# Hierarchical regression using residuals

Edit: Perhaps my first asking (see below) was a little too ambitious. The crux of the question is this: in a linear regression setting, is there anything statistically invalid about regressing the residuals of a previous model on new predictors (assuming the observations are IID, plenty of degrees of freedom, etc)? There's a bit more about why one might want to do this below, along with some other possible alternatives to achieving the same aim; but since the above is something I actually did, I'd be happy to start with knowing how wrong it was.

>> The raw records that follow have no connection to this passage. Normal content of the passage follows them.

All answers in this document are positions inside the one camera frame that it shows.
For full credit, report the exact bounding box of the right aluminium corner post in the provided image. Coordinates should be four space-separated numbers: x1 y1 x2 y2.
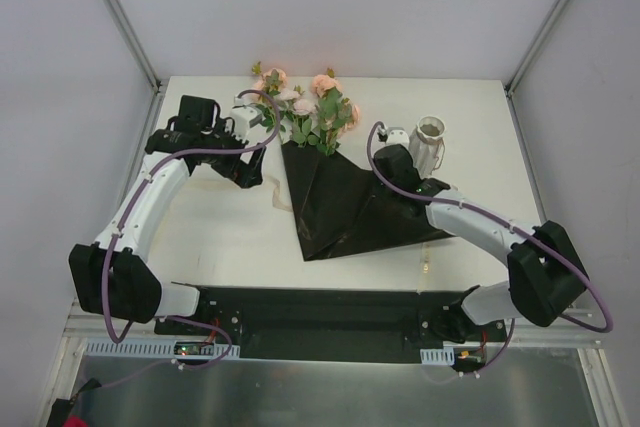
504 0 573 99

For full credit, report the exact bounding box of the left white cable duct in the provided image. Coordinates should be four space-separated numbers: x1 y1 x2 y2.
85 339 240 361

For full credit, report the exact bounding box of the pink artificial flower bouquet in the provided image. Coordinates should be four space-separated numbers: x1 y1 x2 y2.
248 62 361 156

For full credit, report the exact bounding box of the left aluminium corner post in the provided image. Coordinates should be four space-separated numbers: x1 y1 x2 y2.
103 0 162 92

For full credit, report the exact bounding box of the black and red strap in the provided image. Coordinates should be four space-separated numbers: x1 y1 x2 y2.
37 377 103 427

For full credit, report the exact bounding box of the cream ribbon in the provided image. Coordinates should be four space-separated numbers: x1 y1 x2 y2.
187 175 293 212

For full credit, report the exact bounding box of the aluminium frame rail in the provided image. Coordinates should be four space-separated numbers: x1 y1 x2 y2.
63 300 605 348

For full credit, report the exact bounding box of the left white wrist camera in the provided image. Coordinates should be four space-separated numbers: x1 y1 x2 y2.
230 105 263 141

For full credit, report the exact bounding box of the aluminium corner post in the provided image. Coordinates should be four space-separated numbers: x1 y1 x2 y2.
504 0 573 99
103 0 162 92

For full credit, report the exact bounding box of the black wrapping paper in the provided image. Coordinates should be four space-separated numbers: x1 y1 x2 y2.
281 141 450 261

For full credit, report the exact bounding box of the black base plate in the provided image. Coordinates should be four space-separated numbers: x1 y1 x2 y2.
95 284 506 364

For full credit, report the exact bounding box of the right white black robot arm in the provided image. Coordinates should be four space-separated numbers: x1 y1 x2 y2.
367 144 591 342

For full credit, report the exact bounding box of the white cable duct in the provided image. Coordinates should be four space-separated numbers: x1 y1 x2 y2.
85 339 240 361
420 346 455 366

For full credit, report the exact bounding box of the white ribbed ceramic vase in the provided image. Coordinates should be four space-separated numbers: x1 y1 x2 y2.
409 116 446 179

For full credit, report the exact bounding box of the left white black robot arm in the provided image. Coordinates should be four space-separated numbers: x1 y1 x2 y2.
69 95 266 336

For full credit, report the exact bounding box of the right white cable duct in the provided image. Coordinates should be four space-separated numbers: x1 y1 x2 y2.
420 346 455 366

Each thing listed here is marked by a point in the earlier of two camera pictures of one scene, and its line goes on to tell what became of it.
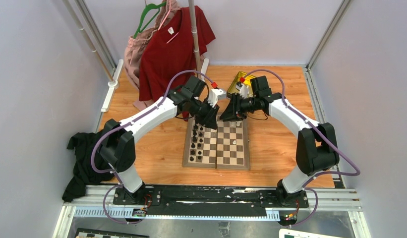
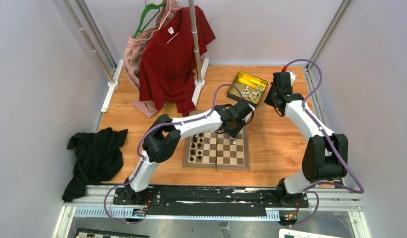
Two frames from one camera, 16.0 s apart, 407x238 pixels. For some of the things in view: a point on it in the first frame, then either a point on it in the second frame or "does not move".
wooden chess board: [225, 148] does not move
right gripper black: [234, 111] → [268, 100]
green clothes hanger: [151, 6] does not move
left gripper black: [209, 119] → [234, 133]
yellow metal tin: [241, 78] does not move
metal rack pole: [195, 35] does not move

Suppose a standard regression situation, if there is such a thing: IID data, a set of (not necessarily orthogonal) predictors, and the desire to figure out how some of the latter relate to the former. For sake of argument, let's say there are 9 predictors and 90+ independent observations, with the 9 predictors falling into 3 separate groups, based on some theoretical ordering of their relative importance, $y = a_1 + a_2 + a_3 + b_1 + b_2 + b_3 + c_1 + c_2 + c_3$. A standard approach to assessing the impact of the $b$ group after controlling for the $a$ group would be to use hierarchical regression, and compare the fits with an ANOVA; and likewise for the $c$ group.

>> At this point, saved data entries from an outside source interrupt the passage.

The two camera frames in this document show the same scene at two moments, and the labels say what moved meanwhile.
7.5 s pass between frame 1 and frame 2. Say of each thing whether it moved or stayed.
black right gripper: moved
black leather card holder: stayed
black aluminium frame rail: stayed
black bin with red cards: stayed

However, when you do this, the actual parameter estimates you end up looking at are those that come from whichever stage makes the most sense--so, if none of the $c$ group variables were significant (or more precisely, if there was a nonsignificant change in model fit when adding those variables), but some of the $b$ group were, you might consider your "official" estimates for the $b$ variables as those coming from the model $y = a_{1:3} + b_{1:3}$ (adopting a bit of shorthand). The issue is that those $b$ estimates were estimated simultaneously with the $a$ variables, so the $b$ estimates themselves and their individual significances aren't being strictly controlled for $a$, as far as I can tell. In any situation where you want to be fairly conservative in ascribing explanatory power to those $b$ variables, it seems like this is only giving you partial information--that is, you know the $b$ group as a whole is improving the fit, but not much beyond that.

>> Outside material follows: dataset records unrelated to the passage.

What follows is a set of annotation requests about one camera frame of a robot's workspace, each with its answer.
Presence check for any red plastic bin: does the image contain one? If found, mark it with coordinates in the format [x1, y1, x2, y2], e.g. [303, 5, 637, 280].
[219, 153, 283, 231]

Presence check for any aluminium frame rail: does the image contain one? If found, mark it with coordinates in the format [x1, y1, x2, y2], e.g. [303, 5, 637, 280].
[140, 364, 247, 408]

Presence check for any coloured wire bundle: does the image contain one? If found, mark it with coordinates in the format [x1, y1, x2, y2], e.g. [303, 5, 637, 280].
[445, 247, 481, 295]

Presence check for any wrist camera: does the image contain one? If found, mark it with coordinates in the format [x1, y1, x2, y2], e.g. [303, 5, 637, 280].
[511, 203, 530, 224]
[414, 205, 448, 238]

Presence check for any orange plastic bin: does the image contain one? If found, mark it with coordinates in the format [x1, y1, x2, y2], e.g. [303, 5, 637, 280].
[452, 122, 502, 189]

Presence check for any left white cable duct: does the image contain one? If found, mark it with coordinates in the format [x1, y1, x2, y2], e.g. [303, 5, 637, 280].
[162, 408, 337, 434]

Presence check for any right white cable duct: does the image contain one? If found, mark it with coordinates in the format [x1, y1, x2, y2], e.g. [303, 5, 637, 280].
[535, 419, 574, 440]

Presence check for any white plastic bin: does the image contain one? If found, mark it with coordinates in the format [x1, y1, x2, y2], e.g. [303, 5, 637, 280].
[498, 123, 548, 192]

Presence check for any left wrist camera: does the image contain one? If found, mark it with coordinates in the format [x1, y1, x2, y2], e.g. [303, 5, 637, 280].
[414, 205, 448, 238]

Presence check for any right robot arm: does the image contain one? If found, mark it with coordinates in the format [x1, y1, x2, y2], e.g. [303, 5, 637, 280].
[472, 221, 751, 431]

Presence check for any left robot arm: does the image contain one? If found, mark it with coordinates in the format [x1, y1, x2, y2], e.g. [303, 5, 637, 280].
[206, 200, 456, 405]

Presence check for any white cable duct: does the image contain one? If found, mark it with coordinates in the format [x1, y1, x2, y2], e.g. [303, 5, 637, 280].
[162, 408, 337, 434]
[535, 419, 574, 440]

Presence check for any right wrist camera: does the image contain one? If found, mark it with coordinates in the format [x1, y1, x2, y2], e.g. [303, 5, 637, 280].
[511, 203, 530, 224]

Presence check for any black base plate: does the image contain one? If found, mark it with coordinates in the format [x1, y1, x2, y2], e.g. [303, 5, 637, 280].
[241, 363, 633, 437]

Off the top of my head, I can think of three possible solutions (there are surely more, and some or all of these might be completely idiotic). The first is to run multiple hierarchical models: for instance, maybe $y=a_{1:3}$ followed by each of $y=a_{1:3}+b_i, i\in \{1:3\}$ (or $y=a_{1:3}+b_{i}+b_{j}, i\ne{}j \in \{1:3\}$ followed by $y=a_{1:3}+b_{1:3}$) and drawing conclusions about $b_i$ from the model in which $b_i$ was first added. However, that doesn't solve the fact that the coefficients are all estimated simultaneously, so the $b$ estimates aren't "pure".

Second is to orthogonalize groups of regressors w.r.t. one another: for instance, $y=a_{1:3}+b_{1\perp{}a_{1:3}}+b_{2\perp{}a_{1:3}}+b_{3\perp{}a_{1:3}}$. Now the estimates for the $b_i$s must reflect variance distinct from the $a_i$s, and presumably their significances are correct. For some reason this approach worried me, just because it feels a little voodoo to see your predictors changing around (especially when it comes to interpreting results), but the more I've thought about it, the more it's seemed possibly okay.

Third, and the approach I settled on because of those concerns, is to fit $y=a_{1:3}$, then fit $y-\hat{y}_{a}=b_{1:3}$, and so forth--that is, to fit each subsequent model to the residuals of the previous model, of course always including only the next group of predictors. I can imagine there might be a problem with the degrees of freedom, insofar as each model after the first presumably has less and less residual variance (assuming earlier stages explain at least something), but the degrees of freedom only reflect the current batch of variables. That issue notwithstanding, I have three basic questions: 1) is there anything fundamentally wrong with this procedure? 2) does it address the question we're trying to address? 3) how does it compare to the previous two suggested approaches? Thanks!

## 1 Answer

After a bit more digging, I suppose I'll take a stab at answering this myself. Each of the last two solutions I proposed is one half of a partial regression plot (aka added variable plot). That is, to construct a partial regression plot, the residuals from regressing the response variable against all predictor variables but one is plotted against the residuals from regressing the left-out predictor variable against all others. So actually, neither solution was quite right alone, but together, they make some sense—although, it seems that this is usually used in a much more qualitative way than what I was planning, but that's fine, since this was all basically meant to assuage as-yet-nonexistant reviewer concerns.